• **Description of the task**
In the material below, find each line with the word "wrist" and copy it.

• **Provided material**
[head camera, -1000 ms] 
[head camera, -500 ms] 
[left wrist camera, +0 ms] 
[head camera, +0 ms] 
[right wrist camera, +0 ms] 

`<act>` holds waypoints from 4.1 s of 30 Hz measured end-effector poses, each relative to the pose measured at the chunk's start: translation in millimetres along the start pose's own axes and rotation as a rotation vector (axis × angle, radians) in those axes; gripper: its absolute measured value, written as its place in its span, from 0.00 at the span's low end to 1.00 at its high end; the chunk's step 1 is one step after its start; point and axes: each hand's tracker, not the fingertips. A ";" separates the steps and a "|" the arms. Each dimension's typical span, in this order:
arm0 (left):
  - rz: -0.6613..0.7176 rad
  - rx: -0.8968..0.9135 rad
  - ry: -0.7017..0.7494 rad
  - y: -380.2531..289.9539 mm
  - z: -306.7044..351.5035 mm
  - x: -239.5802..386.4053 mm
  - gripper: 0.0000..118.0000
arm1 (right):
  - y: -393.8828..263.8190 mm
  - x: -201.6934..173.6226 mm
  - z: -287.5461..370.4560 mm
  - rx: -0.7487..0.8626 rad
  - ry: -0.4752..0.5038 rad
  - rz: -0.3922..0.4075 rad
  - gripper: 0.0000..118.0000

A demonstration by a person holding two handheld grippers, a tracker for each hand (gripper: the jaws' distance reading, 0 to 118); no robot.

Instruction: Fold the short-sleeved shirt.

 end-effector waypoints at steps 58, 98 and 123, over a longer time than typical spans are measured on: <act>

• **Solution to this task**
[left wrist camera, +0 ms] 
[right wrist camera, +0 ms] 

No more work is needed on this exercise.